──────── Provided data

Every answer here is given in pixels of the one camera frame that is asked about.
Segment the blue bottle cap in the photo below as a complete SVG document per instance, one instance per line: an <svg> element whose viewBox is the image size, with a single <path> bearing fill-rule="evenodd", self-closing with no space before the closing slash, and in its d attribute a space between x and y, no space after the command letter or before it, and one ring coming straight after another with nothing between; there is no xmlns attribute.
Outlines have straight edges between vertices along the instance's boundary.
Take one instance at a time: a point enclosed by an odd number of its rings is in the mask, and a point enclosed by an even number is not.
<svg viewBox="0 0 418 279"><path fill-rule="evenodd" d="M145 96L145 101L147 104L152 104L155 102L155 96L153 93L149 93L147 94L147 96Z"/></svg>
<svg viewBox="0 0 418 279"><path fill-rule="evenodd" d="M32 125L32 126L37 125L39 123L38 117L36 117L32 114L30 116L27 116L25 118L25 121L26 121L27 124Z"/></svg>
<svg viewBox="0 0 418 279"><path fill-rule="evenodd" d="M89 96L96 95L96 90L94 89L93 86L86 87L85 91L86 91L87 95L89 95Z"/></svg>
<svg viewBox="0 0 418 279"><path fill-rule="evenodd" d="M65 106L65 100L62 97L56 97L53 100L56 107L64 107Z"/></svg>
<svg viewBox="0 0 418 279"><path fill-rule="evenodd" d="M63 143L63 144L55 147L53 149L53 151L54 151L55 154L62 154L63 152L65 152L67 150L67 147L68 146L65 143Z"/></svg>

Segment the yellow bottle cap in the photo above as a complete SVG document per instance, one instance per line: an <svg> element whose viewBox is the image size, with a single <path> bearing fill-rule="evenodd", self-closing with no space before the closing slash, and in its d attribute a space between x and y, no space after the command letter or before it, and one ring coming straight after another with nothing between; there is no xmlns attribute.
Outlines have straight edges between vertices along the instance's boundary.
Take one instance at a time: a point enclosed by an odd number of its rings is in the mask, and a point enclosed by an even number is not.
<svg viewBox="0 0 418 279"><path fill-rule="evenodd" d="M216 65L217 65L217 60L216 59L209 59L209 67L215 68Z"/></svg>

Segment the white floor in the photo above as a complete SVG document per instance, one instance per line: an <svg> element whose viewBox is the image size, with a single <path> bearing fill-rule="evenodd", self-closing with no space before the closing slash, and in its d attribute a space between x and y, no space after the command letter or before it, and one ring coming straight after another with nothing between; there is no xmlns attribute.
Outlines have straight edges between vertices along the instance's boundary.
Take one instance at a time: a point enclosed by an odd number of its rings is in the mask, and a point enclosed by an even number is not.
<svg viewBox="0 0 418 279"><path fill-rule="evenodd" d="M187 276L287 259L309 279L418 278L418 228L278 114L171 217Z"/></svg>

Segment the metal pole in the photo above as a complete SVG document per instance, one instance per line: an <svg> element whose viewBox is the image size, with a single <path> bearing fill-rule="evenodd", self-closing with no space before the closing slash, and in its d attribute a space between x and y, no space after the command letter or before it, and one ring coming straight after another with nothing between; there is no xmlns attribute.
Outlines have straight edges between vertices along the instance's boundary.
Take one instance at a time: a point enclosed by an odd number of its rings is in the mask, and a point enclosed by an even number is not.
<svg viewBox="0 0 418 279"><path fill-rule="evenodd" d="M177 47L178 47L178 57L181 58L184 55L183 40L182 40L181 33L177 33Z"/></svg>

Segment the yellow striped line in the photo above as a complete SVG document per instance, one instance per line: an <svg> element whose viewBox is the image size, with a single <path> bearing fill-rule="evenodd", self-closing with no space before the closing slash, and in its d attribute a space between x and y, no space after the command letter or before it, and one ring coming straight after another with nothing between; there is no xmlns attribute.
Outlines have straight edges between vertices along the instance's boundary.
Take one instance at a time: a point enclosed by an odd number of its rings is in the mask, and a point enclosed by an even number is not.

────────────────

§ **Task directions**
Each line of the data must be written out exactly as it appears.

§ **Task response**
Every answer here is given in pixels of the one camera frame that is asked about.
Segment the blue bottle cap in the photo below as a complete SVG document per instance, one instance per line: an <svg> element whose viewBox is the image size, with a single <path> bearing fill-rule="evenodd", self-closing with no space before the closing slash, and in its d attribute a space between x and y, no space after the command letter or before it, and one ring coming straight after another with nothing between; there is no xmlns attribute.
Outlines have straight edges between vertices along the instance's boundary.
Take one instance at a time: a point enclosed by an odd number of its rings is in the mask, and a point enclosed by an even number is not.
<svg viewBox="0 0 418 279"><path fill-rule="evenodd" d="M145 96L145 101L147 104L152 104L155 102L155 96L153 93L149 93L147 94L147 96Z"/></svg>
<svg viewBox="0 0 418 279"><path fill-rule="evenodd" d="M32 125L32 126L37 125L39 123L38 117L36 117L32 114L30 116L27 116L25 118L25 121L26 121L27 124Z"/></svg>
<svg viewBox="0 0 418 279"><path fill-rule="evenodd" d="M89 96L96 95L96 90L94 89L93 86L86 87L85 91L86 91L87 95L89 95Z"/></svg>
<svg viewBox="0 0 418 279"><path fill-rule="evenodd" d="M65 106L65 100L62 97L56 97L53 100L56 107L64 107Z"/></svg>
<svg viewBox="0 0 418 279"><path fill-rule="evenodd" d="M63 143L63 144L55 147L53 149L53 151L54 151L55 154L62 154L63 152L65 152L67 150L67 147L68 146L65 143Z"/></svg>

Segment the yellow bottle cap in the photo above as a complete SVG document per instance, one instance per line: an <svg> element whose viewBox is the image size, with a single <path> bearing fill-rule="evenodd", self-closing with no space before the closing slash, and in its d attribute a space between x and y, no space after the command letter or before it, and one ring coming straight after another with nothing between; there is no xmlns attribute.
Outlines have straight edges between vertices along the instance's boundary.
Take one instance at a time: a point enclosed by an odd number of its rings is in the mask, and a point enclosed by an even number is not.
<svg viewBox="0 0 418 279"><path fill-rule="evenodd" d="M216 65L217 65L217 60L216 59L209 59L209 67L215 68Z"/></svg>

Segment the white floor in the photo above as a complete SVG document per instance, one instance per line: an <svg> element whose viewBox is the image size, with a single <path> bearing fill-rule="evenodd", self-closing with no space before the closing slash, and in its d attribute a space between x and y, no space after the command letter or before it, and one ring coming straight after another with nothing between; there is no xmlns attribute.
Outlines have straight edges between vertices along the instance's boundary.
Take one instance at a time: a point enclosed by an odd number of its rings is in the mask, and a point enclosed by an even number is not.
<svg viewBox="0 0 418 279"><path fill-rule="evenodd" d="M187 276L287 259L309 279L418 278L418 228L278 114L171 217Z"/></svg>

Segment the metal pole in the photo above as a complete SVG document per instance, one instance per line: an <svg> element whose viewBox is the image size, with a single <path> bearing fill-rule="evenodd", self-closing with no space before the closing slash, and in its d attribute a space between x and y, no space after the command letter or before it, and one ring coming straight after another with nothing between; there is no xmlns attribute.
Outlines have straight edges between vertices along the instance's boundary.
Take one instance at a time: a point enclosed by an odd number of its rings is in the mask, and a point enclosed by an even number is not.
<svg viewBox="0 0 418 279"><path fill-rule="evenodd" d="M177 47L178 47L178 57L181 58L184 55L183 40L182 40L181 33L177 33Z"/></svg>

Segment the yellow striped line in the photo above as a complete SVG document per instance, one instance per line: an <svg> element whose viewBox is the image size, with a single <path> bearing fill-rule="evenodd", self-closing with no space before the closing slash, and in its d attribute a space between x and y, no space after the command letter or before it, and one ring coming straight after another with nothing between; there is no xmlns attribute.
Outlines have straight edges between vertices along the instance's boundary.
Take one instance at a time: a point enclosed by an odd number of its rings is in the mask, and a point enclosed by an even number is not.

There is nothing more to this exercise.